Посреди ночи во дворе вдруг раздался ужасающий грохот. Послышались выстрелы. Закрытые в камерах заключенные видели только тени, движущиеся в темноте. В конце концов, люди распахнули двери камер – французы и вьетнамцы, вооруженные кирками, вилами, ружьями. «Вы свободны!» – закричал какой-то белый мужчина. Единой массой женщины вылетели из камер, бегом, где только силы нашлись – вроде бы только что их совсем не было. Мона держала дочку за руку. На улице людские потоки пересекались. Слезы, объятия. Высокие ворота двора наконец впустили свежий воздух. При свете факелов, которые освободители поднимали высоко над головами, Мона пыталась найти своего мужа.

– Вы не видели Андре Дефоре? Знаете его, французский резидент, месье Дефоре?

Никто не отвечал ей. Она бежала, измученная, с безумными глазами, держа Люси за руку.

– Мона!

Она обернулась. Ан плакала, уткнувшись лицом в униформу тощего, изможденного человека. Луи Жори.

– Мона, есть хорошие новости… – пробормотала она.

Французский военный кивнул. Скулы и надбровные дуги резко выступали на его лице, оно было словно вырублено из камня.

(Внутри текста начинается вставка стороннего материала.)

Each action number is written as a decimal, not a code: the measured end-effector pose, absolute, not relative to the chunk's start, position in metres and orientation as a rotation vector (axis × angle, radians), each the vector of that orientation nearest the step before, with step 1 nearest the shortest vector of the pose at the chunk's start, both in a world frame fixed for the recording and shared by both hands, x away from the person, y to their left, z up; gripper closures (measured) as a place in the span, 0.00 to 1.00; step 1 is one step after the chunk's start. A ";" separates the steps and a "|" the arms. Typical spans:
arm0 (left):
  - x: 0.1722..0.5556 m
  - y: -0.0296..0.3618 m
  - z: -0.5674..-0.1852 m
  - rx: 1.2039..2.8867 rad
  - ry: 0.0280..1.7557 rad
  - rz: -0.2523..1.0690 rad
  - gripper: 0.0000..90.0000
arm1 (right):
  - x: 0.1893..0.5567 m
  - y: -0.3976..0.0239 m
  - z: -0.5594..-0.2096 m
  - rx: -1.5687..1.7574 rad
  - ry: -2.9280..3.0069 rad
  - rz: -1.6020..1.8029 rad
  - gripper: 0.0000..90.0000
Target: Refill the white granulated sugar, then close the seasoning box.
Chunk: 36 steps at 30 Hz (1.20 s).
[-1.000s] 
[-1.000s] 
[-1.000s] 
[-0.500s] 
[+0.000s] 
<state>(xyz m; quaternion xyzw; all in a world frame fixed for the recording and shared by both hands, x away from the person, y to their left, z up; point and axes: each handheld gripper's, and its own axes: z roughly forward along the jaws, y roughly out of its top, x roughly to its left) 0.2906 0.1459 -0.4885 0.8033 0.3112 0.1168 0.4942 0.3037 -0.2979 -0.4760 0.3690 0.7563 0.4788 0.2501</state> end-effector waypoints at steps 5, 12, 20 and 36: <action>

– Андре жив. У него все хорошо… Ну… в той мере, в какой это возможно. Он встретит вас в порту прямо сейчас, и вы вместе вернетесь во Францию.

– Прямо сейчас?

– Да, на заре.

Ан улыбалась. Она прижала к себе Мону, потом склонилась к Люси, чтобы поцеловать ее. Жори потрепал ее по щеке:

– Малышка, твой отец – герой.

Мона смотрела им вслед, как вдруг нахлынуло воспоминание о безумице.

– Луи! – Суровый бледный человек остановился. – Пожалуйста… Фамилия Шапелье… Филипп Шапелье. Это вам что-то говорит?

Тень пробежала по его худому, изможденному лицу.

– Вы имеете в виду Жака? Жак Шапелье, это был наш друг. Он работал вместе с нами в резиденции губернатора. Бедняга погиб в Хоа Бин. А вот Филипп…

Мона почувствовала, что теряет сознание.

– То есть Филипп – это не муж Изабель?

Луи Жори посмотрел на небо чернильно-черными глазами, более мрачными, чем погребальная песнь в царстве мертвых.

– Нет. Филипп – это ее сын.

Он грустно улыбнулся и растворился в ночной тьме.

Минуты, которые последовали за этим, навсегда стерлись из памяти.


Дом был разорен дотла. Открытый настежь всем ветрам, он был похож на развалюху из района трущоб. Пол был усеян обломками, мебель разбита, повсюду валялись документы, разорванные в клочки.

Мона прежде всего дала дочери водички, потом сама залпом выпила чуть ли не литр. Потом она приготовила ванну, раздела девочку и принялась энергично намыливать ее тряпочкой, которую нашла на кухне. С Люси текла черная вода. На поверхности ее кишела темная густая масса, образовавшая живую корку, – блохи. Мона пять раз сменила воду, до тех пор, пока она не стала светлой и прозрачной, а потом вытерла Люси простыней, которая чудом уцелела в комнате. В глубине шкафа она нашла одну из своих креповых ночных рубашек, в которых так нравилась тогда Андре. Она надела рубашку на хрупкое тело дочери, ткань надувалась вокруг нее, как парус вокруг мачты…

– Скоро мы увидим папу, дорогая моя девочка, ну, ты представляешь! Я тоже пойду помоюсь, ладно? Подождешь меня в комнате?

Через некоторое время – десять минут, полчаса? – Мона услышала тихие, осторожные шаги, которые протопали на кухню. Сидя на табурете, в состоянии полной прострации, Мона смотрела на ванну у своих ног. Она пока еще даже не сняла свою арестантскую робу.

Над пристанью царил огромный силуэт корабля, тени на земле скользили под первыми лучами утреннего солнца. Мона волокла Люси в порт. Она накидала в сумку всего, что только попалось под руку. Все смешалось в ее голове: она не узнавала город, погруженный в сумерки, и при этом места казались ей знакомыми. Живот сводило от голода. Ей было страшно. Страшно, что данное ей обещание – что она, наконец, увидит Андре, – не будет выполнено; страх потерять свою четырехлетнюю малышку. Страх, что Андре не сочтет ее достаточно прекрасной для него: у героев свои требования.